The Eli Zero is technically classed as a quadricycle, but there are no cycle-specific components present so let's go with electric microcar. It's around 50% smaller than a Mini so probably about the smallest car-like object you are likely to see on the road.
At a squeeze it will take two medium sized passengers and it also has a small boot. The Zero is mainly constructed from recyclable polypropylene and aluminium, has a high torque electric drive with regenerative braking, a 5.8 kWh battery and a claimed range of 70 miles.
Further features include power-assisted steering, sunroof, dual beam lights and indicators, wipers and heating and cooling systems plus a rear-view screen.
The Eli Zero hit the news recently as the company celebrated the sale of its first 100 vehicles worldwide. This may not sound like a great achievement but consider this is a virtually new class of vehicle designed, made and launched by a Californian start-up with a Chinese manufacturing partner, but with a European target audience firmly in its sights. They've achieved the seemingly modest sales target on a global stage hit by Covid, supply chain constraints and the economic effects of a war in eastern Europe. That's no mean achievement. After all, Citroen have only just announced UK pricing for the Citroen Ami e-microcar that has been appearing seemingly forever (well, for many, many months at least).
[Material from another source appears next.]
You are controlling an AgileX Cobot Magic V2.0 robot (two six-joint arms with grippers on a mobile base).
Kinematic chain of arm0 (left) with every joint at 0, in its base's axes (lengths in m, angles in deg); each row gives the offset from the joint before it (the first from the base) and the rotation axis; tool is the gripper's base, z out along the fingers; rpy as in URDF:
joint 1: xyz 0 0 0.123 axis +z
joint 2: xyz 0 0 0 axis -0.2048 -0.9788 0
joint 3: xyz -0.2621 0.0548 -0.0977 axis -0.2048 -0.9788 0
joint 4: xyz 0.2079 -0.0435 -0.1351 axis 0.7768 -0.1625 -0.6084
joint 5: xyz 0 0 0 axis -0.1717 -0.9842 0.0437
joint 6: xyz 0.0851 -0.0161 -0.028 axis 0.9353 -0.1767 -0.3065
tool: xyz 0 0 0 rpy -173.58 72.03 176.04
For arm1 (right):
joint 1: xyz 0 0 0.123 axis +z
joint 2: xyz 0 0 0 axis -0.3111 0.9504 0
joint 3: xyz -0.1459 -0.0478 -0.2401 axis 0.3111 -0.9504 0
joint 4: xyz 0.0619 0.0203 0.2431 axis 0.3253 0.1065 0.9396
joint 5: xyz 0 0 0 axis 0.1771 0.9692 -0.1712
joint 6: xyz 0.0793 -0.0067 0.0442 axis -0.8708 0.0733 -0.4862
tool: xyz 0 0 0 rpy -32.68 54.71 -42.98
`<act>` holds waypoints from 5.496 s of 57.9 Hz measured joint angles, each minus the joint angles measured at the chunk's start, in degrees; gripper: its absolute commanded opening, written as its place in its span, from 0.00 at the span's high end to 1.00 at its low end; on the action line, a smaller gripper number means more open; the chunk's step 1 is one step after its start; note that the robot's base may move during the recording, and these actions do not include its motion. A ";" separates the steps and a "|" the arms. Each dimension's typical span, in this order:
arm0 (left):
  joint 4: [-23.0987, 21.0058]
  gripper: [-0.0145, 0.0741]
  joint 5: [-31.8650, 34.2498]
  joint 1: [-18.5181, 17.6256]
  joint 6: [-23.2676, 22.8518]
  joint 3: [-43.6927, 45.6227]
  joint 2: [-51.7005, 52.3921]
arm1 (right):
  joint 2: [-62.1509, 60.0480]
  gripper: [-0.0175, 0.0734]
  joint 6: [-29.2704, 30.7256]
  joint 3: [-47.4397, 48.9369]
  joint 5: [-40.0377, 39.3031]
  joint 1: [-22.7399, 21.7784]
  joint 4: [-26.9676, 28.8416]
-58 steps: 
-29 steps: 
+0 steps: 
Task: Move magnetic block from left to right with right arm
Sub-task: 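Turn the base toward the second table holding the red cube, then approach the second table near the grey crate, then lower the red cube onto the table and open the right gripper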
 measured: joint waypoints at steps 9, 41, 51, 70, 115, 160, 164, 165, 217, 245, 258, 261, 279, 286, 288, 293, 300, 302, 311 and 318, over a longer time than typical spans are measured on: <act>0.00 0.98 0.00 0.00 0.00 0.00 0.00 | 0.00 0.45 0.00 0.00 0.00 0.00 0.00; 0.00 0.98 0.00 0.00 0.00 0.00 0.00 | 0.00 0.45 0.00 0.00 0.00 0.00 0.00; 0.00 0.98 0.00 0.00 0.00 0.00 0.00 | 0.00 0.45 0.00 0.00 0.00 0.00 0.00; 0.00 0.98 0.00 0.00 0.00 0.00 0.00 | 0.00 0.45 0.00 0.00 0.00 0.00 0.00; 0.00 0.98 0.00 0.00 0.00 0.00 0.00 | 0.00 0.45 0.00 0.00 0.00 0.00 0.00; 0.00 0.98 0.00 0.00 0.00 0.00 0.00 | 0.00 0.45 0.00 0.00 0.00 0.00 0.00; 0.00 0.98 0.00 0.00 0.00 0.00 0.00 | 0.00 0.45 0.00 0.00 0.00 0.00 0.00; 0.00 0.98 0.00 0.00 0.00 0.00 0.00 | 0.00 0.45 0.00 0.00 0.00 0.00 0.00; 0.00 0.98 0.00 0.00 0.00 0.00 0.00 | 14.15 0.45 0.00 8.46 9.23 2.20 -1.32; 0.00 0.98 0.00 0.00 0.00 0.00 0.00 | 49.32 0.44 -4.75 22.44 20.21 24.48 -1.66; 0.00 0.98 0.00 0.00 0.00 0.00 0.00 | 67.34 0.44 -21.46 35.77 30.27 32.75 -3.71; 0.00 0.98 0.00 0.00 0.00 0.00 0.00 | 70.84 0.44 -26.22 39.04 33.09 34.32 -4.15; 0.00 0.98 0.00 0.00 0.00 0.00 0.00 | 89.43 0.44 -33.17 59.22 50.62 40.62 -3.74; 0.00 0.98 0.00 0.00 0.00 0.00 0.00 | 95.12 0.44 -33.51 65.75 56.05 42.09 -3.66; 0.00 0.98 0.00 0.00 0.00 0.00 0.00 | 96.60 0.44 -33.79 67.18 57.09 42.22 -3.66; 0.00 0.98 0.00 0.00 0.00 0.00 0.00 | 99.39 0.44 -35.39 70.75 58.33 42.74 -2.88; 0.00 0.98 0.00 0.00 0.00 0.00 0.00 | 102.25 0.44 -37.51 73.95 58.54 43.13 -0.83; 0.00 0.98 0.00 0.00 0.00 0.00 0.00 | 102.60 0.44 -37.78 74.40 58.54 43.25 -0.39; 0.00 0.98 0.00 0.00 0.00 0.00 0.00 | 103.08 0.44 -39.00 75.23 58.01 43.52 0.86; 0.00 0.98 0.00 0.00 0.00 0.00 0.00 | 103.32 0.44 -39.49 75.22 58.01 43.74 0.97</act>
The actual driving experience is said to be a blend of 'real' car and golf cart. (In a good way - manoeverable and user friendly.)
Will it succeed?
Eli said the overwhelming message from distributors after selling the first batch run of 100 was 'build us more'.
The first production run was announced in September 2021 and launch price was reportedly in the region of $12,000 (or the Euro/Sterling equivalent). Despite the Eli Zero being made to the US Neighborhood Vehicle legal specification - meaning a max speed of 25mph - Europe is most firmly in Eli's sights.
According to Eli founder and CEO, Marcus Li, varied state traffic laws in the US make it a more difficult sell there. However in a lot of European cities - for example in Paris - they now have a very strict legal speed limit of 19 mph, and the company sees that being a trend in other European cities like Vienna and Amsterdam.
Whilst the top speed won't be for everyone, there are distinct advantages to the Eli Zero, such as the handy parking size, low running costs, relatively low purchase cost (compared to a full blown new electric car), plus the ability to fully charge direct from the mains in six hours.
There's also surely a niche market here as those with provisional licences can drive light quadricycles unsupervised.
Prices for electric micro-cars seem to be grouping either side of the £10,000 mark. The rest of the group includes the pricey Renault Twizy - priced from £11,995 in late 2021 (to be replaced by the Mobilize Duo in 2022) and the much more keenly-priced Citroen Ami (from £7,695). (If you want a new micro-car with full-size car speed you are probably looking at around £20,000 for a Smart two seater.)
The Eli Zero is currently available in Austria, Germany, Italy and the Netherlands for around 14,000 euros (the exact price varies slightly from country to country).